Apple Earnings
Apple sold a record number of iPhones in its fiscal 2015 first-quarter Reuters

Apple Inc. blew past Wall Street expectations on Tuesday, setting new records for iPhone sales and revenue, while fueling anticipation for the Apple Watch. But the iPad continued to struggle, despite recent efforts to reinvigorate it within the enterprise market.

The company posted earnings of $18 billion, or $3.06 per share, on $74.6 billion in revenue, soaring past analyst predictions of earnings of $15.3 billion, or $2.58 per share, on $67.4 billion in revenue. Apple’s revenue also shot past its own guidance from October, which placed its fiscal 2015 first-quarter revenue between $63.5 billion and $66.5 billion.

“We’d like to thank our customers for an incredible quarter, which saw demand for Apple products soar to an all-time high,” Apple CEO Tim Cook said in a statement. “Our revenue grew 30 percent over last year to $74.6 billion, and the execution by our teams to achieve these results was simply phenomenal.”

Driving those profits were Apple’s iPhone 6 and iPhone 6 Plus, which the company could hardly keep in stock for most of the holiday season.

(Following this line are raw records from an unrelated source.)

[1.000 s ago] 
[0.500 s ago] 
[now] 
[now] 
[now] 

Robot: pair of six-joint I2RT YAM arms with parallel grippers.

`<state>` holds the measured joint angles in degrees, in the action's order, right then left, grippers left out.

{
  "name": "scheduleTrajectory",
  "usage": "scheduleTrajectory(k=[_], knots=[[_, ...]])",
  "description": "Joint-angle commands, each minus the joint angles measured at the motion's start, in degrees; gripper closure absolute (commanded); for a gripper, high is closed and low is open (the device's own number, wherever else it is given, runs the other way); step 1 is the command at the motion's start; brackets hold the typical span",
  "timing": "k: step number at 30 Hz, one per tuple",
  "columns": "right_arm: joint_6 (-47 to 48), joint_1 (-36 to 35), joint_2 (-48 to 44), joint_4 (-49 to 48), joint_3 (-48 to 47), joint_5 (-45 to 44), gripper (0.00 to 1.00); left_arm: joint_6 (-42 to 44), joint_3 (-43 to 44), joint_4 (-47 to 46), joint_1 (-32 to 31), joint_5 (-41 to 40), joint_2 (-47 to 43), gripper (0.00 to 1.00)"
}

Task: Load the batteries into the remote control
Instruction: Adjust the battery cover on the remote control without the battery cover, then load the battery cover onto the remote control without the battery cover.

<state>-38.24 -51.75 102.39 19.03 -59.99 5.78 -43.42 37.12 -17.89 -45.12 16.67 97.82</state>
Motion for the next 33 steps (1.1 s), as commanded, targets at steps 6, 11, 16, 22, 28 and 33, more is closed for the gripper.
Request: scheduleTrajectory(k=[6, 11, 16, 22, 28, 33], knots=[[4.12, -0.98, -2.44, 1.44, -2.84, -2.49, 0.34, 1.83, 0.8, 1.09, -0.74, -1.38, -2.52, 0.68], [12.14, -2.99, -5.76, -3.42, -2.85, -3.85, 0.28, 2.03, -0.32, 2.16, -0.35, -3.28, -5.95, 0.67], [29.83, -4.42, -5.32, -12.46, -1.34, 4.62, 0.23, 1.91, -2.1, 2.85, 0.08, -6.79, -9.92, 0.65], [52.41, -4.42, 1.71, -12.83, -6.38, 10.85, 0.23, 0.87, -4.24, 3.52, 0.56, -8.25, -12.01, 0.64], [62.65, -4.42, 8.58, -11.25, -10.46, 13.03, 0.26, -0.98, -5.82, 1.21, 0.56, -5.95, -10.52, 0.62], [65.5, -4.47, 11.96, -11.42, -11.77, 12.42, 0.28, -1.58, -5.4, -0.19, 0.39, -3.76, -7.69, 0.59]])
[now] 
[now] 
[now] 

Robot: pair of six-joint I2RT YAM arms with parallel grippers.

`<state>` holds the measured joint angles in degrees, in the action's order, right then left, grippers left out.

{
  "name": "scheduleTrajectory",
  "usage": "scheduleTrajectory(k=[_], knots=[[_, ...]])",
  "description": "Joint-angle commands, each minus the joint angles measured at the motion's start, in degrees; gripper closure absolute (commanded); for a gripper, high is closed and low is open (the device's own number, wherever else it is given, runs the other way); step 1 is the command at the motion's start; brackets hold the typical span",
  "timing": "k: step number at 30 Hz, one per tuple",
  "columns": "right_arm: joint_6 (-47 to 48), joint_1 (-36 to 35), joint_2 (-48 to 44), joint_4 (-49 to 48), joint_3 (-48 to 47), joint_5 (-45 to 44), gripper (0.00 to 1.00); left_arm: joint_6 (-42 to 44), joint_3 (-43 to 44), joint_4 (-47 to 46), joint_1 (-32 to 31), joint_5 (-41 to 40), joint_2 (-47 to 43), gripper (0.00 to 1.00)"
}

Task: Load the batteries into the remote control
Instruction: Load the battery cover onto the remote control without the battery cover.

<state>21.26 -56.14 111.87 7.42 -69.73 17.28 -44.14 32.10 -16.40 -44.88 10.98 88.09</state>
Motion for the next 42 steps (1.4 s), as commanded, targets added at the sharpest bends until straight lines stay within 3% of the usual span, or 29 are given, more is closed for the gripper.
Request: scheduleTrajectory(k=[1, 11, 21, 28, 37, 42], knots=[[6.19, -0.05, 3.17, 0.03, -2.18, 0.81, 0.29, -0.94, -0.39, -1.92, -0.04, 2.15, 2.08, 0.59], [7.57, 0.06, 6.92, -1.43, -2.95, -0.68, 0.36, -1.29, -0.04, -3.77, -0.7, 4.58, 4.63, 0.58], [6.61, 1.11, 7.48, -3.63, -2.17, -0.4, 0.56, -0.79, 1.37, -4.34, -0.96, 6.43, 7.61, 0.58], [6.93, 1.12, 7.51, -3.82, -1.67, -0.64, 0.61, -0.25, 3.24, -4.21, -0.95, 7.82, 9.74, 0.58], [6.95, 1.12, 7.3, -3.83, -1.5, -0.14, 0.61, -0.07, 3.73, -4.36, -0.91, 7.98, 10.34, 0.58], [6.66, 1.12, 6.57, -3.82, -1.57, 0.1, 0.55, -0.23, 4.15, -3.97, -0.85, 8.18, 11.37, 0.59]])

It sold 74.5 million units in the quarter, up 46 percent from 51 million in the same period in 2013. As a result of growing demand, iPhone market share grew in the U.S. to 42.3 percent in 2014, up from 40 percent in the previous year ,according to eMarketer.

While the U.S. is Apple’s largest market, the company saw an extra boost out of China, where the smartphone has been booming since its release. The iPhone 6 proved so popular that it took top spot in the country by units shipped in the December quarter for the first time, soaring past Xiaomi, Samsung and Huawei, according to market research firm Canalys.

Beyond the iPhone, Mac sales saw healthy growth to 5.5 million units, up 14 percent from 4.8 million units sold in the same period last year. Despite aggressive advertising efforts for Apple’s iPad, sales continued to slump, with 21.4 million units sold, down 17.7 percent from the 26 million units sold in 2013. But the tablet market has seen a massive growth slowdown as a whole, dropping from 52.5 percent growth in 2013, to 7.2 percent in 2014, according to market research firm IDC.

With Cupertino’s results now in the open, analysts and investors will now look to the Apple Watch, which will ship in April. For accounting purposes, the company has stated its intentions to keep the all-new product grouped together in a category called “Other Products,” which also accounts for the Apple TV and the declining iPod.

Apple's fiscal 2015 second-quarter guidance expects revenue between $52 billion and $55 billion, with gross margin between 38.5 percent and 39.5 percent.